La deuxième composante est le prix à la journée ou à l’heure pratiqué par l’agence.
Ce coût est généralement fixé en fonction de la séniorité du collaborateur. Un prix forfaitaire unique pratiqué par certaines agences impliquerait que l’ensemble des collaborateurs sont rémunérés au même niveau ( !!!) ou que l’agence de manière mécanique majore le temps de juniors.
Les prix à la journée reflètent en grande partie la rémunération des collaborateurs. Ils illustrent donc leur séniorité mais aussi leur engagement dans la société.
Un prix faible peut cacher de mauvaises surprises comme une qualification insuffisante, un manque d’expérience ou un turnover élevé.

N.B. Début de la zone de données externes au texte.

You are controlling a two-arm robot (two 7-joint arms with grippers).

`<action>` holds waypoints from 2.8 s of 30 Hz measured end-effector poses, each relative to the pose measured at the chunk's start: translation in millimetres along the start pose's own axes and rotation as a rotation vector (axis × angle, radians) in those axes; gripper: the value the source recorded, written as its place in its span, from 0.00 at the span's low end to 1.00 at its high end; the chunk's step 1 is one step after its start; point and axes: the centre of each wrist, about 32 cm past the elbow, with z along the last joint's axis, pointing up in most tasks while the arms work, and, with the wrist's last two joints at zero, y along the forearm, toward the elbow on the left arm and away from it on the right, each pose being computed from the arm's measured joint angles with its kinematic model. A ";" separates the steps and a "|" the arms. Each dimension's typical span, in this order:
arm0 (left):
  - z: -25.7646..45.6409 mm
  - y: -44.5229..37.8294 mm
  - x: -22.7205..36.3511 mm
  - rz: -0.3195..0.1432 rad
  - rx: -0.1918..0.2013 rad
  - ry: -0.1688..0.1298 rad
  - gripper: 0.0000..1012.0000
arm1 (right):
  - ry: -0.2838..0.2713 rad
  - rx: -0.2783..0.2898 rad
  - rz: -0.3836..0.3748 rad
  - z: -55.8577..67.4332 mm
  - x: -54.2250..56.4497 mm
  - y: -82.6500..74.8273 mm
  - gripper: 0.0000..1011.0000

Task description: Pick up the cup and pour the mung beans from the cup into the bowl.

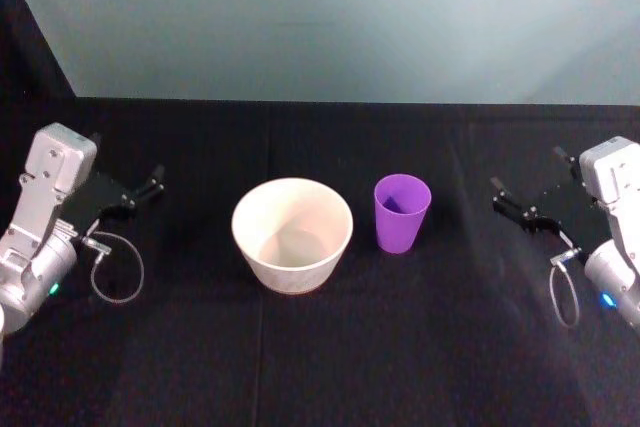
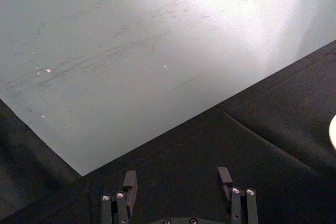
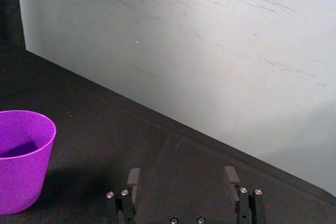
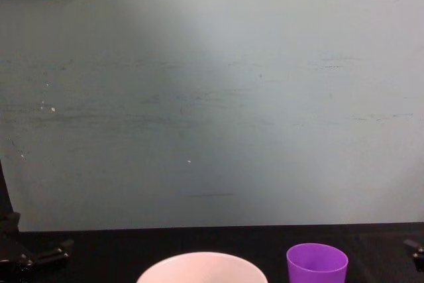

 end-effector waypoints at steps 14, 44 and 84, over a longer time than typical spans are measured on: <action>0.0 0.0 0.0 0.000 0.000 0.000 0.99 | 0.027 0.015 0.020 -8.4 6.7 -14.8 0.99; 0.0 0.0 0.0 0.000 0.000 0.000 0.99 | 0.272 0.116 0.370 -26.5 -21.1 -27.8 0.99; 0.0 0.0 0.0 0.000 0.000 0.000 0.99 | 0.278 0.100 0.365 -13.9 -66.5 39.5 0.99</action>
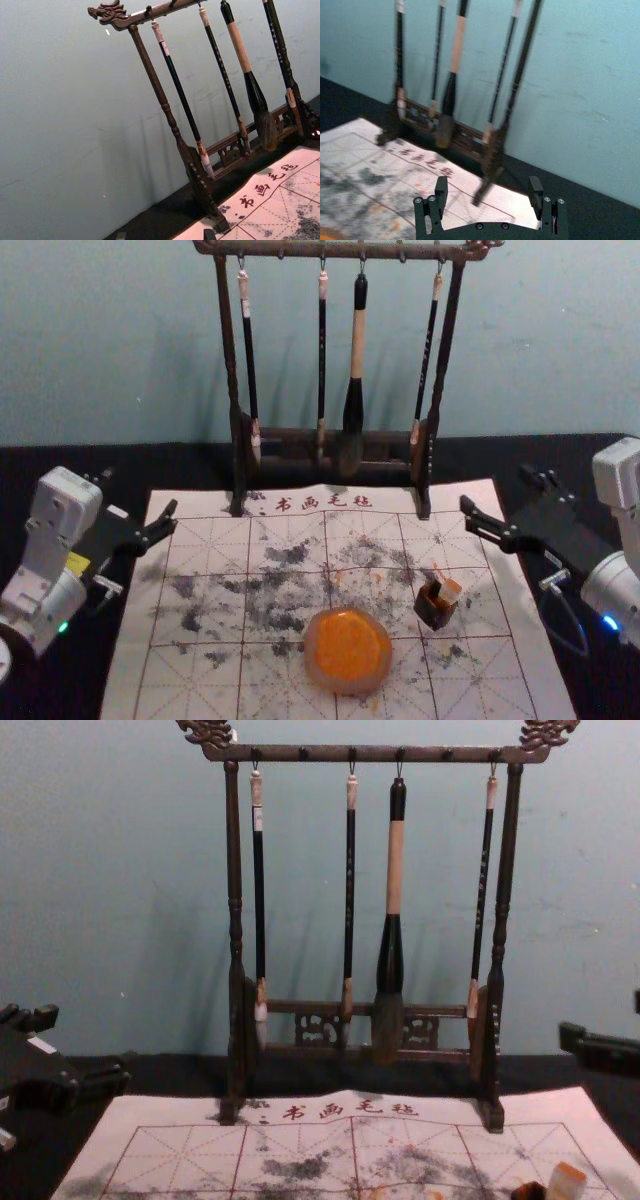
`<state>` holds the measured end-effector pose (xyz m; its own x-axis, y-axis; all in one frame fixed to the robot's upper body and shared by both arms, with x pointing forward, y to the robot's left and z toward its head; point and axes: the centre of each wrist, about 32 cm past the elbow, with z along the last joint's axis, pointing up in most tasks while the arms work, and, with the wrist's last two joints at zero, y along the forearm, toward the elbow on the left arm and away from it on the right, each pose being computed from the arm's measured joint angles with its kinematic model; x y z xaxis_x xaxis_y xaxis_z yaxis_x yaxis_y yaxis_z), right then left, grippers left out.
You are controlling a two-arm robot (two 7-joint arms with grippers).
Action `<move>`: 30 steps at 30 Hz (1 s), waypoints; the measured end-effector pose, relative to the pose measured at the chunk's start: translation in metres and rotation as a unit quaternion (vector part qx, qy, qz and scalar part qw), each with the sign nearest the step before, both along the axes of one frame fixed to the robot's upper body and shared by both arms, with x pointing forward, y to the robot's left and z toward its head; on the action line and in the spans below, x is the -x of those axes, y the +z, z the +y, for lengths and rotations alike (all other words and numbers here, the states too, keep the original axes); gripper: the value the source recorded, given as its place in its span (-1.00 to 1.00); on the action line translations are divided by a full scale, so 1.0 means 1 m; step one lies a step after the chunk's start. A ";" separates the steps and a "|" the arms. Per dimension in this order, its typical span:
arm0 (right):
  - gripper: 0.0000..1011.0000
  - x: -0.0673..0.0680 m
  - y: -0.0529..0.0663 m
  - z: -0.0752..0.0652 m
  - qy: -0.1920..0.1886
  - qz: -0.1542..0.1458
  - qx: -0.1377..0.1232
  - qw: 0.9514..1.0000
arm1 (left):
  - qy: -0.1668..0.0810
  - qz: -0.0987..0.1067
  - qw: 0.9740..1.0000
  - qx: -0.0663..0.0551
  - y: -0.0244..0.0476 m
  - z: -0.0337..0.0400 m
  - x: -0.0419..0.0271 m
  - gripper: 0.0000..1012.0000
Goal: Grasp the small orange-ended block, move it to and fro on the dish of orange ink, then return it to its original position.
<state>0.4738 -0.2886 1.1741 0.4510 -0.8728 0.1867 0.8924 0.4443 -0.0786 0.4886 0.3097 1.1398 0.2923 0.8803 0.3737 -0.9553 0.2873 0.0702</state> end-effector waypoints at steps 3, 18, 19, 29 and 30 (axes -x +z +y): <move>0.98 0.004 -0.007 0.000 -0.027 0.000 0.006 1.000 | 0.000 0.000 1.000 0.000 0.0000 0.0000 0.0000 0.98; 0.98 0.026 -0.050 0.003 -0.107 0.046 0.035 0.993 | 0.000 0.000 1.000 0.000 0.0000 0.0000 0.0000 0.98; 0.98 0.026 -0.052 0.003 -0.110 0.047 0.034 0.992 | 0.000 0.000 1.000 0.000 0.0000 0.0000 0.0000 0.98; 0.98 0.026 -0.054 0.002 -0.115 0.048 0.034 0.992 | 0.000 0.000 1.000 0.000 0.0000 0.0000 0.0000 0.98; 0.98 0.026 -0.054 0.003 -0.115 0.048 0.034 0.992 | 0.000 0.000 1.000 0.000 0.0000 0.0000 0.0000 0.98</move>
<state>0.4474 -0.2861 1.1201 0.2605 -0.9412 0.2151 0.9564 0.2211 -0.1910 0.4886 0.3097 1.1398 0.2923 0.8803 0.3738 -0.9553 0.2873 0.0703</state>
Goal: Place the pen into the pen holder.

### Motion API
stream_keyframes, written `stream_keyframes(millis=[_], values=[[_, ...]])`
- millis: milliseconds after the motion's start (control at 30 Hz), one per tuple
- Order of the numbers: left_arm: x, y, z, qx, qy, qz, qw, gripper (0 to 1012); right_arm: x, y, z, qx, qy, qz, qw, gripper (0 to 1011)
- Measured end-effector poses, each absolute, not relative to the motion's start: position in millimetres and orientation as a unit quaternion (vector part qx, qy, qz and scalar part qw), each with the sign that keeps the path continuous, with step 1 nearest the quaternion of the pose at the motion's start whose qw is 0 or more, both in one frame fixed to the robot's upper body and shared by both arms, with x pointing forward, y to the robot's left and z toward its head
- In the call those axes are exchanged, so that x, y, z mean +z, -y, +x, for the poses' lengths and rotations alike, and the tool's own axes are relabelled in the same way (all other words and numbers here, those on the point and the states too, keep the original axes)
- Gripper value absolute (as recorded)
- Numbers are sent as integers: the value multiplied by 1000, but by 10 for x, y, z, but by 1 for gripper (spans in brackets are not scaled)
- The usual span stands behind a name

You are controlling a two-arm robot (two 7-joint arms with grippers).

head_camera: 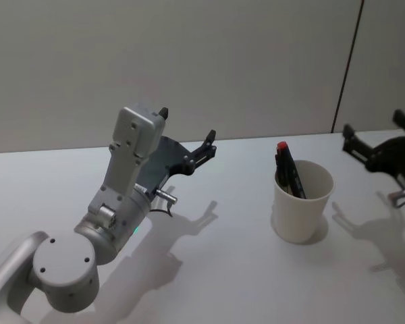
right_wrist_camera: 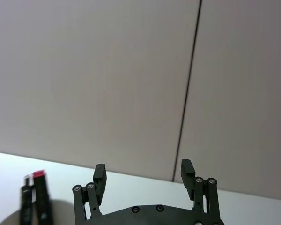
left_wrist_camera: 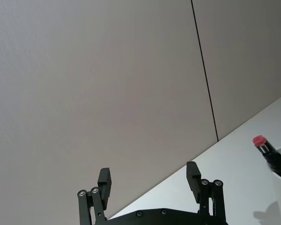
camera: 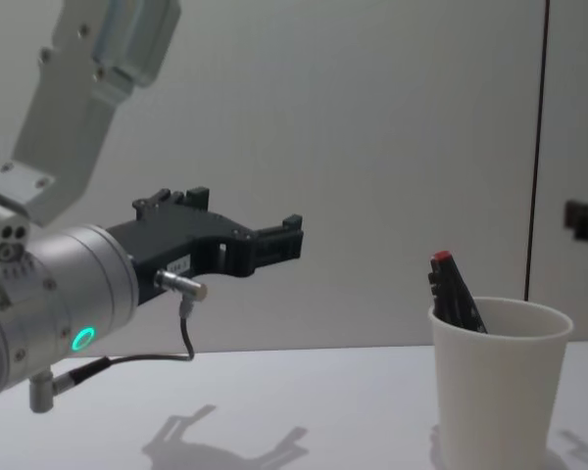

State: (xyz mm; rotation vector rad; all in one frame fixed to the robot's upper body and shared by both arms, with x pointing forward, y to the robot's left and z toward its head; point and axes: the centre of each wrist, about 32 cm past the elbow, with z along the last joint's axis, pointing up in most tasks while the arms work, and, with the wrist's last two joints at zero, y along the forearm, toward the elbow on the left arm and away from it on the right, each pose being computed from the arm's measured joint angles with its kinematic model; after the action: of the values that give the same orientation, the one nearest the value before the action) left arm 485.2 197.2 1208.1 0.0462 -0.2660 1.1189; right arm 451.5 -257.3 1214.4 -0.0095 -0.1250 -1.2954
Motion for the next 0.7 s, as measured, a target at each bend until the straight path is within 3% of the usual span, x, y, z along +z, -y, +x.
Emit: stream_keyframes(millis=[333, 700], values=[[12044, -1982, 4917, 531, 127, 29, 837, 1001, 11911, 2395, 4443, -580, 37, 10, 814, 1001], [12044, -1984, 4920, 531, 127, 29, 837, 1001, 11885, 2372, 4433, -577, 35, 12, 816, 1001]])
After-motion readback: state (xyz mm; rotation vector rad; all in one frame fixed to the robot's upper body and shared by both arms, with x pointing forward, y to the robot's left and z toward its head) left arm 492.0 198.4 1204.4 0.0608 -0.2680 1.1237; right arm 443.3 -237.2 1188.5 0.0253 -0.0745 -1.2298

  • Quelle est la qualification des collaborateurs ?
  • Quel est le niveau d’expertise sur un secteur donné ou sur une problématique équivalente ?
  • Quel est le degré de loyauté des équipes vis-à-vis de leurs clients ?

Le juste prix dans tout ça ? Sur quelle variable négocier ?
Tout réside dans l’équation fragile du besoin exprimé par le client, de la qualification des experts qui vont y répondre et du temps qu’ils vont y accorder.

Bien cerner la valeur ajoutée d’une agence et de ses collaborateurs est donc essentiel.
La phase du casting est donc primordiale au niveau de l’agence et des collaborateurs.

Reste à apprécier la motivation de l’agence à devenir le partenaire de ses clients, à les accompagner dans leur développement, à mettre à profit au bon moment les expertises les plus probantes pour des campagnes impactantes, durables et mesurables.